[Exercise description]: Restate verbatim the span of lines below between the line with "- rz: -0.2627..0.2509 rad" and the line with "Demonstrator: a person", including those two lines, and only that span.

* * * * * * *

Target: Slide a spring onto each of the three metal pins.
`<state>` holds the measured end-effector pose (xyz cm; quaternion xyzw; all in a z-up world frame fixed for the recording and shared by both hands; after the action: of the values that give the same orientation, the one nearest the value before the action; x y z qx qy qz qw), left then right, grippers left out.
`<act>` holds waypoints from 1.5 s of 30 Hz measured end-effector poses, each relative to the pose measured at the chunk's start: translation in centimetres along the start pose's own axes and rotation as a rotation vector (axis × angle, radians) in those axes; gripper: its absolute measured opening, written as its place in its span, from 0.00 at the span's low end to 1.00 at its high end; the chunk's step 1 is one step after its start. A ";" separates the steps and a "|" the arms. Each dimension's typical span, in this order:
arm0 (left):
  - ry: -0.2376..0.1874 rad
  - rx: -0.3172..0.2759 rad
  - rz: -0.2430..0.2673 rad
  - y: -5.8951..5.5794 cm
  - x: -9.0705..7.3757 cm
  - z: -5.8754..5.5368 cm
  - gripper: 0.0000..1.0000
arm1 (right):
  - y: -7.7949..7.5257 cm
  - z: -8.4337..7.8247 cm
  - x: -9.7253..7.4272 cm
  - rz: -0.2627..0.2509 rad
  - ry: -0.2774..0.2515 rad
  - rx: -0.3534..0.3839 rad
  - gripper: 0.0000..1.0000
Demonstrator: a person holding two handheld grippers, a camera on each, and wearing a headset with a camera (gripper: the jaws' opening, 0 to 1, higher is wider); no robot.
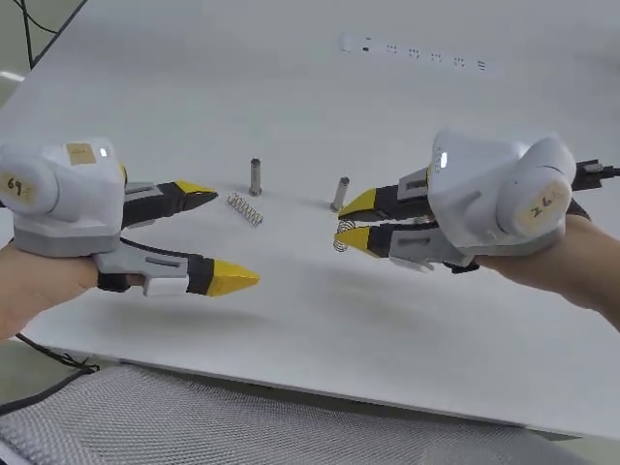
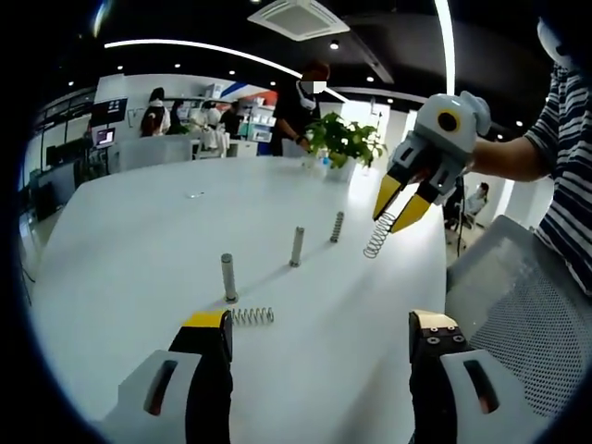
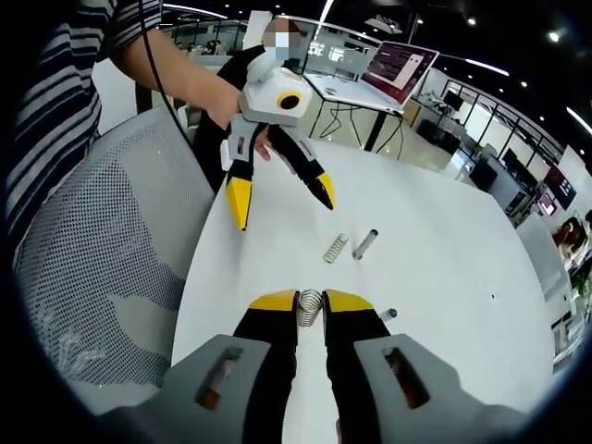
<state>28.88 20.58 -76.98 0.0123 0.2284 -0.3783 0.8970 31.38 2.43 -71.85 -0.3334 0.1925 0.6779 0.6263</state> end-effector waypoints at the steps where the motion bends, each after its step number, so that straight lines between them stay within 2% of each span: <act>1: 0.004 -0.006 0.008 0.2 -0.1 -0.1 0.79 | 0.0 -0.1 0.0 -0.002 0.001 0.000 0.12; 4: -0.002 -0.020 0.043 0.9 -0.7 -0.4 0.84 | -0.1 -0.3 0.0 -0.003 0.003 0.010 0.12; 13: -0.007 -0.025 0.110 2.0 -1.5 -0.5 0.97 | -0.8 -0.4 0.0 -0.004 0.003 0.043 0.12; 24: -0.017 -0.031 0.114 2.0 -1.9 -0.7 0.97 | -2.9 -0.7 -0.4 -0.042 0.018 0.061 0.12; 26: -0.017 -0.032 0.114 2.1 -1.9 -0.8 0.97 | -4.0 -0.9 -0.5 -0.059 0.014 0.077 0.12; 32: -0.024 -0.037 0.115 2.2 -2.0 -0.8 0.97 | -6.1 -0.7 -1.2 -0.118 -0.006 0.132 0.12; 38: -0.033 -0.042 0.110 2.2 -1.9 -0.9 0.97 | -7.3 -0.8 -1.0 -0.147 0.001 0.160 0.12; 45: -0.040 -0.043 0.110 2.3 -1.9 -1.2 0.97 | -8.8 -0.7 -0.4 -0.155 0.006 0.173 0.12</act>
<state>28.76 23.75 -77.62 -0.0019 0.2174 -0.3238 0.9208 40.10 2.92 -70.72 -0.2941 0.2260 0.6071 0.7027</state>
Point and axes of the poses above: the centre of the closed fingertips' face, and the gripper's own axes: x roughly forward along the fingers, y roughly to its left, z roughly out of its top, the point moved 6 cm from there along -x, roughly backward along the fingers, and after that the axes turned 8 degrees about z, right-handed, at the moved point
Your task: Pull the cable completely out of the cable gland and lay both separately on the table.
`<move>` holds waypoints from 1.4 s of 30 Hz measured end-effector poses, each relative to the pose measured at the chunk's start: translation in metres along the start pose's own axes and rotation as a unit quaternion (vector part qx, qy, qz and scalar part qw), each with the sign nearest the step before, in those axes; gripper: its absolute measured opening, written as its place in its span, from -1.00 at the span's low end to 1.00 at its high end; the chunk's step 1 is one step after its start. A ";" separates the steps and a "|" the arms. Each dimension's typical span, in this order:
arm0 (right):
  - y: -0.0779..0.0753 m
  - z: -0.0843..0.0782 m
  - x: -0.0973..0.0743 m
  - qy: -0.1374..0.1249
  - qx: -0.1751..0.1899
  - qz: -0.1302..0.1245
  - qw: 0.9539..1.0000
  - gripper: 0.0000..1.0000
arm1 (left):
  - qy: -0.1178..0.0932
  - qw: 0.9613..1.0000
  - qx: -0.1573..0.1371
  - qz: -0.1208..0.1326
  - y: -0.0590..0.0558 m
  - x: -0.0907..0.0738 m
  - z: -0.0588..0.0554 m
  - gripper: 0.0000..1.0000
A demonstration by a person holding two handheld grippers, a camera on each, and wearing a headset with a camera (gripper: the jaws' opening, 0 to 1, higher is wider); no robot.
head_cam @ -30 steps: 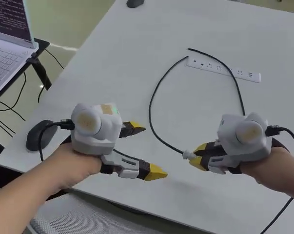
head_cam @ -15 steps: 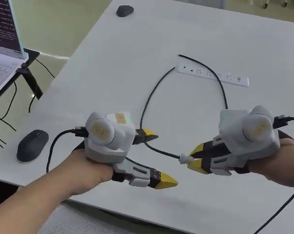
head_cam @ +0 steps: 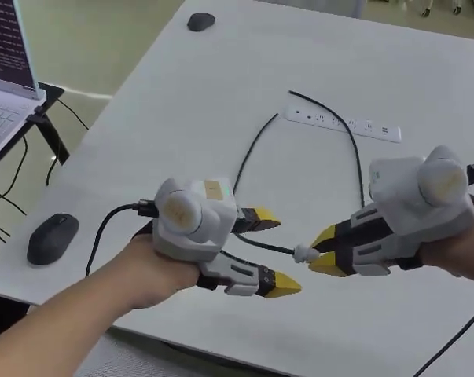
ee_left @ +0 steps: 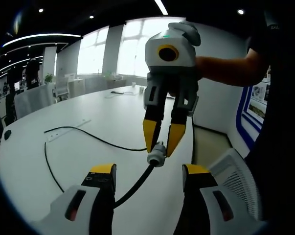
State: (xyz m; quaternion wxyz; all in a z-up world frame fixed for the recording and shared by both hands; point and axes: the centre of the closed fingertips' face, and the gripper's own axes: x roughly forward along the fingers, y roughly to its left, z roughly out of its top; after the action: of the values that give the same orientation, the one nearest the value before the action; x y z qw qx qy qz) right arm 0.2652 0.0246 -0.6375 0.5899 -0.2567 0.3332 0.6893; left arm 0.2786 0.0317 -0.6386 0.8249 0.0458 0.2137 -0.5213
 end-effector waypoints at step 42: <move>0.020 -0.002 -0.011 -0.029 -0.041 0.036 0.998 -0.87 | -0.052 0.998 0.000 -0.047 -0.028 0.003 0.013 -0.65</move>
State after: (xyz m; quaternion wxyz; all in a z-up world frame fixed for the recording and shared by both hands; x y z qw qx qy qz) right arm 0.2469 0.0145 -0.6276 0.5630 -0.2483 0.2965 0.7304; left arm 0.2591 0.0127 -0.6236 0.8097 0.0085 0.1720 -0.5610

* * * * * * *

[Written answer]:
  - rz: -0.2627..0.2509 rad
  - ry: -0.2774..0.2515 rad
  - rx: -0.3534..0.3839 rad
  - gripper: 0.0000..1.0000
Demonstrator: a person holding two handheld grippers, a camera on each, and wearing a headset with a camera (gripper: the jaws' opening, 0 to 1, higher is wider); no robot.

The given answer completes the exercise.